When the fullness of time comes, no philosophical genius, no Plato or Socrates appears to fulfil the mission of redemption. Nor does a powerful conqueror, another Alexander, take over the earth. Instead a child is born in Bethlehem. He it is who is to redeem the world. But before he speaks he loves with deeds. It is no magic formula he brings, because he knows that the salvation he offers must pass through human hearts. What does he first do? He laughs and cries and sleeps defenceless, as a baby, though he is God incarnate. And he does this so that we may fall in love with him, so that we may learn to take him in our arms.

We realize once again that this is what Christianity is all about. If a Christian does not love with deeds, he has failed as a Christian, besides failing as a person. You cannot think of others as if they were digits, or rungs on a ladder on which you can rise, or a multitude to be harangued or humiliated, praised or despised, according to circumstances. Be mindful of what others are — and first of all those who are at your side: children of God, with all the dignity that marvellous title entails.

We have to behave as God's children toward all God's sons and daughters. Our love has to be a dedicated love, practised every day and made up of a thousand little details of understanding, hidden sacrifice and unnoticed self-giving. This is the "aroma of Christ" that made those who lived among our first brothers in the faith exclaim: See how they love one another!

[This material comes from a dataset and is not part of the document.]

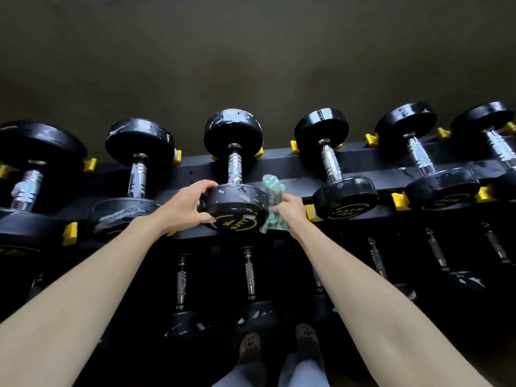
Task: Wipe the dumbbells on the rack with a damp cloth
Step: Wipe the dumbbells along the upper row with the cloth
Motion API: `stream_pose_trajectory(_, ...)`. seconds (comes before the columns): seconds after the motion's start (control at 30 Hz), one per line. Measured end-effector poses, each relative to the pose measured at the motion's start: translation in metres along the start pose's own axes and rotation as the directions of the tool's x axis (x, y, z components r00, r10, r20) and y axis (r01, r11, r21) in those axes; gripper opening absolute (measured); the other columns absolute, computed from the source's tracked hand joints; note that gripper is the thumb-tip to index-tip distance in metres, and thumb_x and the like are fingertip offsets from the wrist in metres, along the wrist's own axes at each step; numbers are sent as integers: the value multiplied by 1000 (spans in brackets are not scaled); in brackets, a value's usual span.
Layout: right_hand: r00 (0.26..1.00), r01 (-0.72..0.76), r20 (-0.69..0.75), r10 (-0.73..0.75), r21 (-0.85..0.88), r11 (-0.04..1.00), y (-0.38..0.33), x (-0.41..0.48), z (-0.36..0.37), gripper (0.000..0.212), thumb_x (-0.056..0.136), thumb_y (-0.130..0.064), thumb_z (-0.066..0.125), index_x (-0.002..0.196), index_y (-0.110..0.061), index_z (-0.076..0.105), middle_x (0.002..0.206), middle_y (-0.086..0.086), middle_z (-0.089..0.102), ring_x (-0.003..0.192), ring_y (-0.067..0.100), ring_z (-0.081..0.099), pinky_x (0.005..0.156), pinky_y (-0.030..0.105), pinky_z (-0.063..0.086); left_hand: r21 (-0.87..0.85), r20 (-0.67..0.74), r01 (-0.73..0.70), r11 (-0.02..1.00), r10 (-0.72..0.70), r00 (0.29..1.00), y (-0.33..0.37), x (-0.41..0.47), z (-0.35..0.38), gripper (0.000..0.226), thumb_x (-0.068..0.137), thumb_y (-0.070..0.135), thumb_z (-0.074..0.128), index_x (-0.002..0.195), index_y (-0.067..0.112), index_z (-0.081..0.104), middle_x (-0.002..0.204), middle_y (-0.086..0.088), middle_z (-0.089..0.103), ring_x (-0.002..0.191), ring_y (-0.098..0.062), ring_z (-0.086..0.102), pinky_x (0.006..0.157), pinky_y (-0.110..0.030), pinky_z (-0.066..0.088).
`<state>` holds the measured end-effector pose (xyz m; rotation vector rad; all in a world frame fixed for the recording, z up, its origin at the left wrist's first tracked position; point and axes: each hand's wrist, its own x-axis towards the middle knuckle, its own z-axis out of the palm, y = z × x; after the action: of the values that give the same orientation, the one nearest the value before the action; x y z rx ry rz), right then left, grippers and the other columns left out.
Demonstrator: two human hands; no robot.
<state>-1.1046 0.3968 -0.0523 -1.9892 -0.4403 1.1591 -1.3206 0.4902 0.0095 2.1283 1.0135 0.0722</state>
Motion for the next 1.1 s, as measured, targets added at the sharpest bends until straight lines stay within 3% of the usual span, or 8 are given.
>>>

The ideal is not out of reach. A Christian is no Tartarin of Tarascon, a literary character bent on hunting lions in the corridors of his home, where they were not to be found. I always speak about real daily life, about the sanctification of work, of family bonds, of friendships. If we aren't christian in these things, where will we be christian? The pleasant smell of incense comes from some small, hidden grains of incense placed upon the burning charcoal. Likewise is the "aroma of Christ" noticed among men — not in a sudden burst of flame, but in the constant red-hot embers of virtues such as justice, loyalty, faithfulness, understanding, generosity and cheerfulness.